(Data entries)
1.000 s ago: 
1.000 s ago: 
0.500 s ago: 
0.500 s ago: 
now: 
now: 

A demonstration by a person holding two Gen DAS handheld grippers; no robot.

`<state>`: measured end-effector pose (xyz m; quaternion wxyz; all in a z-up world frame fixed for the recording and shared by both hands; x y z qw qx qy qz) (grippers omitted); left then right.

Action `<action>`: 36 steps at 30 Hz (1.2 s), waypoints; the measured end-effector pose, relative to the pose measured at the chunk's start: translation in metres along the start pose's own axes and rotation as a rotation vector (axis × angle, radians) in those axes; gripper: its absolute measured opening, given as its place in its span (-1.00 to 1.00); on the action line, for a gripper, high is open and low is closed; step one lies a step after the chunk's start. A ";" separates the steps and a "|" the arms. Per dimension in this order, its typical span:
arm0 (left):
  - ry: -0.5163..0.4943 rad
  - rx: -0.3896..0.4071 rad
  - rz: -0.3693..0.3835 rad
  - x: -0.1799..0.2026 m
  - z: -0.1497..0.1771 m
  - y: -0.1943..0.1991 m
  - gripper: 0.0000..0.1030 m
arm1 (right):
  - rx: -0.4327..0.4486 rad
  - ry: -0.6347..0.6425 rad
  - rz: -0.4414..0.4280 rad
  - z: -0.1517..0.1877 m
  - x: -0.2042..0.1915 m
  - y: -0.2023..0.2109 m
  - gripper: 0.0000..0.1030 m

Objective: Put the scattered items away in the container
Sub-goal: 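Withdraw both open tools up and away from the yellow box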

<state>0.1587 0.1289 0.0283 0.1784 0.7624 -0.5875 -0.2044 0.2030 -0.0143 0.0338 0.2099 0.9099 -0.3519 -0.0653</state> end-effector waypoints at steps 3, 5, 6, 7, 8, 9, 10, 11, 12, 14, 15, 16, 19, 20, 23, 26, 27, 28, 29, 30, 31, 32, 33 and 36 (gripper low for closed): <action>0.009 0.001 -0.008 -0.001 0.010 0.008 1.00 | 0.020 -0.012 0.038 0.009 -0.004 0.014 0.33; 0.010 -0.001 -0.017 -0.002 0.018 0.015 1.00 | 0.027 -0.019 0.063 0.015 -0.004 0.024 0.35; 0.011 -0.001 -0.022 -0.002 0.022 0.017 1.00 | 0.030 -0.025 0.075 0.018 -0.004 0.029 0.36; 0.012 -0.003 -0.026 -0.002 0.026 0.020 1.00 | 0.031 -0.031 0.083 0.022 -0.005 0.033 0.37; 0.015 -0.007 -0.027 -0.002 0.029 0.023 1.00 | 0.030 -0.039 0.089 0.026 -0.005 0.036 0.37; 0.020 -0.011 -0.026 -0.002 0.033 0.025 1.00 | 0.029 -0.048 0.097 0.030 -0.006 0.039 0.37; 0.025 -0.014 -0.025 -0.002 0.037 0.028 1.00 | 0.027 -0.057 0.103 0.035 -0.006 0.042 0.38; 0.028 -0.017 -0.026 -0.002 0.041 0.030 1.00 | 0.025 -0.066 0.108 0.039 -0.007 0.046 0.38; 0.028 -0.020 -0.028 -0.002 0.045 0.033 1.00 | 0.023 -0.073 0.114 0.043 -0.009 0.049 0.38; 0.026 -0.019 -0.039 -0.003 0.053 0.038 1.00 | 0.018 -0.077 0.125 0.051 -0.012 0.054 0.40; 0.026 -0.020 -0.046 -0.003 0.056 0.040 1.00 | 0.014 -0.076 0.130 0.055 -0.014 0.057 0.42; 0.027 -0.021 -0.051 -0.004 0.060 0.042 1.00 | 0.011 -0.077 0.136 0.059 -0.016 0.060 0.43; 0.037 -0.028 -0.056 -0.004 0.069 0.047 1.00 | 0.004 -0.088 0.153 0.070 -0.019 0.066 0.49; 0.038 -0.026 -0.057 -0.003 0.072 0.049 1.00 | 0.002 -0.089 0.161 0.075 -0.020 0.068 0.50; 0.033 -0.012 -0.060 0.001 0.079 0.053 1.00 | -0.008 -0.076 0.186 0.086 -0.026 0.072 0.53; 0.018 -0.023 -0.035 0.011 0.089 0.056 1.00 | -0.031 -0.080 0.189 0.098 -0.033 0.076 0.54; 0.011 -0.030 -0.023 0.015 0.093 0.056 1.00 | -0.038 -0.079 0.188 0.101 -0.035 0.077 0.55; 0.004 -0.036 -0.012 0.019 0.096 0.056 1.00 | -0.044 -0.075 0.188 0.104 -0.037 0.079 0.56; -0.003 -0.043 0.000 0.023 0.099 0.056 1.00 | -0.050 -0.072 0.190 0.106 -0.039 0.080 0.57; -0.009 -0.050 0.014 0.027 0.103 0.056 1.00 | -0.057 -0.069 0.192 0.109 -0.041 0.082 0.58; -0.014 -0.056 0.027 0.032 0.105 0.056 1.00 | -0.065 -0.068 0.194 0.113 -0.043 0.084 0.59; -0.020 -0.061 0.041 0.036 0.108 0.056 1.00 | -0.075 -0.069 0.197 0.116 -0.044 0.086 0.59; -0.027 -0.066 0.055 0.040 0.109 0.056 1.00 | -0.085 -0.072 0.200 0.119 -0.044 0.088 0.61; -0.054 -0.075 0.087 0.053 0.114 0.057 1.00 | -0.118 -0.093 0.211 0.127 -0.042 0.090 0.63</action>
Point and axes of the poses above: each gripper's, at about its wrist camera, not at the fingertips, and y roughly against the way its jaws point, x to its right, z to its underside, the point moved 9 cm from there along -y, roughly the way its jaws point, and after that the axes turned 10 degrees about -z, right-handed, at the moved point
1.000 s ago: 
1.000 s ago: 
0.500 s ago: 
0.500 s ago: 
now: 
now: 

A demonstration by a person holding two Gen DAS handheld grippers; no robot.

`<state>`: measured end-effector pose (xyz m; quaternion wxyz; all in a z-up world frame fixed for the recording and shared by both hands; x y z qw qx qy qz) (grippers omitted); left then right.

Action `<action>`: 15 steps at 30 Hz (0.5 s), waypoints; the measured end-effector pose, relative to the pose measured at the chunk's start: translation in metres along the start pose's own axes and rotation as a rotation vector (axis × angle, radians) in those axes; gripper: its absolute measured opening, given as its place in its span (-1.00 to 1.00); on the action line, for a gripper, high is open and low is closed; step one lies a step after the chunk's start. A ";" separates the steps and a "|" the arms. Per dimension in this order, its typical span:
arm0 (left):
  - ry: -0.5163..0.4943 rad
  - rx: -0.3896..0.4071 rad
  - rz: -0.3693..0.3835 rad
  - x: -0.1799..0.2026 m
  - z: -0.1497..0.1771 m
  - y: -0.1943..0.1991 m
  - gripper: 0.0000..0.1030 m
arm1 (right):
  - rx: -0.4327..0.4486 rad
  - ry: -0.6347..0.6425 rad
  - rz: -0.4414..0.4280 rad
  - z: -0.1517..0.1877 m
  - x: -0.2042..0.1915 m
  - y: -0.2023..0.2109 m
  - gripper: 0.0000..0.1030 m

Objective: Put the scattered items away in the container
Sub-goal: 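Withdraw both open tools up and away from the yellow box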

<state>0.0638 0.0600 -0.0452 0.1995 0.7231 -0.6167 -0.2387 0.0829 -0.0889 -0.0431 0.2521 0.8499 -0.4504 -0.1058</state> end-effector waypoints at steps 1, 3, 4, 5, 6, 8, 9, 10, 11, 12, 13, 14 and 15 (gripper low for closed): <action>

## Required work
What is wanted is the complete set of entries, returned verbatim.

## Answer below
1.000 s ago: 
1.000 s ago: 
0.500 s ago: 
0.500 s ago: 
now: 
now: 

A demonstration by a person holding two Gen DAS handheld grippers; no robot.

`<state>`: measured end-effector pose (xyz m; quaternion wxyz; all in a z-up world frame fixed for the recording and shared by both hands; x y z qw qx qy qz) (grippers omitted); left then right.

Action `<action>`: 36 steps at 30 Hz (1.2 s), waypoints; the measured end-effector pose, relative to the pose measured at the chunk's start: translation in metres along the start pose's own axes and rotation as a rotation vector (axis × angle, radians) in those axes; gripper: its absolute measured opening, given as its place in its span (-1.00 to 1.00); on the action line, for a gripper, high is open and low is closed; step one lies a step after the chunk's start. A ";" separates the steps and a "|" the arms. Per dimension in this order, its typical span:
arm0 (left):
  - ry: -0.5163..0.4943 rad
  - rx: -0.3896..0.4071 rad
  - rz: -0.3693..0.3835 rad
  - x: -0.1799..0.2026 m
  - z: -0.1497..0.1771 m
  - y: -0.1943..0.1991 m
  - gripper: 0.0000..0.1030 m
arm1 (right):
  - rx: -0.4327..0.4486 rad
  - ry: -0.6347..0.6425 rad
  - rz: -0.4414..0.4280 rad
  - z: -0.1517..0.1877 m
  - x: -0.2042..0.1915 m
  - y: -0.2023..0.2109 m
  - gripper: 0.0000..0.1030 m

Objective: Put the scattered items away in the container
Sub-goal: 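Withdraw both open tools up and away from the yellow box
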
<state>0.1587 0.1289 0.0283 0.1784 0.7624 -0.5875 -0.2044 0.2030 -0.0143 0.0338 0.2099 0.9099 -0.3519 -0.0653</state> end-effector waypoints at steps 3, 5, 6, 7, 8, 9, 10, 11, 12, 14, 15, 16, 19, 20, 23, 26, 27, 28, 29, 30, 31, 32, 33 and 36 (gripper low for closed): <action>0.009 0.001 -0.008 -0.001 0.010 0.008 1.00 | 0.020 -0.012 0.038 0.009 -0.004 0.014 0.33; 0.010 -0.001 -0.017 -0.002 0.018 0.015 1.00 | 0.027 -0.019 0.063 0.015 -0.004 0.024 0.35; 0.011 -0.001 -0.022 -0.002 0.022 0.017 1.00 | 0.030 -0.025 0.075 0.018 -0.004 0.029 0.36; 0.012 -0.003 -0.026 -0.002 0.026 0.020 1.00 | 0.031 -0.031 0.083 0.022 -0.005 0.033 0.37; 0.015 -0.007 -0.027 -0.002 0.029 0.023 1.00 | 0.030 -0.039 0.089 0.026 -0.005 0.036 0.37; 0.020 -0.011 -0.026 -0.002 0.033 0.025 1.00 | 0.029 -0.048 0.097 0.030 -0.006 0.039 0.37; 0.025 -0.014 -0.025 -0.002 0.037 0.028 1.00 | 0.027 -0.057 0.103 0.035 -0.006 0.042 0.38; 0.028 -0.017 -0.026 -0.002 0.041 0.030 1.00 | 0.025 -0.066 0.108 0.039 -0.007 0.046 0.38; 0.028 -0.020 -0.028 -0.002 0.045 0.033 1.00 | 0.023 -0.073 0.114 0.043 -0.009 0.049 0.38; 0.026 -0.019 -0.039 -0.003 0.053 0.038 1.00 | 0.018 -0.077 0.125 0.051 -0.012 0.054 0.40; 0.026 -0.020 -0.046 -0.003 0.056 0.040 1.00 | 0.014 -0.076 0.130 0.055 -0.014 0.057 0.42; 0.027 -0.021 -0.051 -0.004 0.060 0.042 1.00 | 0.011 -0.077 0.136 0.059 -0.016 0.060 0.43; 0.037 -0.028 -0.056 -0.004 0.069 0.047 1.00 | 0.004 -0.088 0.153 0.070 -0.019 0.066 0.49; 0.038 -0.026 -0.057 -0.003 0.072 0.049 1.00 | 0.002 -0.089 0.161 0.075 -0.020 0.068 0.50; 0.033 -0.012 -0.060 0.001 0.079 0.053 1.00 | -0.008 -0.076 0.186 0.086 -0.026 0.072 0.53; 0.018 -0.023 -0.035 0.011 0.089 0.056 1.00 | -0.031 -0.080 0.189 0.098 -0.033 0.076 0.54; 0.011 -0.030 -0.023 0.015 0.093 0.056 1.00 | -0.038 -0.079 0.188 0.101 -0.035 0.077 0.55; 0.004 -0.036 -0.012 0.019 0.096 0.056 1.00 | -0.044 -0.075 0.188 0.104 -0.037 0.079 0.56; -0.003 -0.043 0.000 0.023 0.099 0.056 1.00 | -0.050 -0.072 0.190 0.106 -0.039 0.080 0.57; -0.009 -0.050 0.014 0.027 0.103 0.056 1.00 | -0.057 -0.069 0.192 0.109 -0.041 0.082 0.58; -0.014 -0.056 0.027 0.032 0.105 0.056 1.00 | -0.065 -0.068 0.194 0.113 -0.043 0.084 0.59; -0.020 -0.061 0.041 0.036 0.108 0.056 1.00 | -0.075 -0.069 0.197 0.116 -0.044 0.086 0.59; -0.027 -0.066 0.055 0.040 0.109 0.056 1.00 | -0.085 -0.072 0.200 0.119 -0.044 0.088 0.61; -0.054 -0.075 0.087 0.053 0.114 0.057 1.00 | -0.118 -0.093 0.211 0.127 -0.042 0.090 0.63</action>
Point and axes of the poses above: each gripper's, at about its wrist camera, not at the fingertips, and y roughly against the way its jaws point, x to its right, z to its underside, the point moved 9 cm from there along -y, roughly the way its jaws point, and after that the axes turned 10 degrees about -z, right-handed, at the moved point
1.000 s ago: 
1.000 s ago: 
0.500 s ago: 
0.500 s ago: 
now: 
now: 

A demonstration by a person holding two Gen DAS handheld grippers; no robot.

`<state>`: measured end-effector pose (xyz m; quaternion wxyz; all in a z-up world frame fixed for the recording and shared by both hands; x y z qw qx qy qz) (grippers omitted); left then right.

Action `<action>`: 15 steps at 30 Hz (0.5 s), waypoints; the measured end-effector pose, relative to the pose measured at the chunk's start: translation in metres along the start pose's own axes and rotation as a rotation vector (axis × angle, radians) in those axes; gripper: its absolute measured opening, given as its place in its span (-1.00 to 1.00); on the action line, for a gripper, high is open and low is closed; step one lies a step after the chunk's start. A ";" separates the steps and a "|" the arms. Per dimension in this order, its typical span:
arm0 (left):
  - ry: -0.5163..0.4943 rad
  - rx: -0.3896..0.4071 rad
  - rz: -0.3693..0.3835 rad
  - x: -0.1799..0.2026 m
  - z: -0.1497..0.1771 m
  - y: -0.1943..0.1991 m
  - gripper: 0.0000..0.1030 m
arm1 (right):
  - rx: -0.4327..0.4486 rad
  - ry: -0.6347..0.6425 rad
  - rz: -0.4414..0.4280 rad
  - z: -0.1517..0.1877 m
  - x: -0.2042..0.1915 m
  - y: -0.2023..0.2109 m
  - gripper: 0.0000..0.1030 m

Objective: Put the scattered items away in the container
Sub-goal: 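Withdraw both open tools up and away from the yellow box
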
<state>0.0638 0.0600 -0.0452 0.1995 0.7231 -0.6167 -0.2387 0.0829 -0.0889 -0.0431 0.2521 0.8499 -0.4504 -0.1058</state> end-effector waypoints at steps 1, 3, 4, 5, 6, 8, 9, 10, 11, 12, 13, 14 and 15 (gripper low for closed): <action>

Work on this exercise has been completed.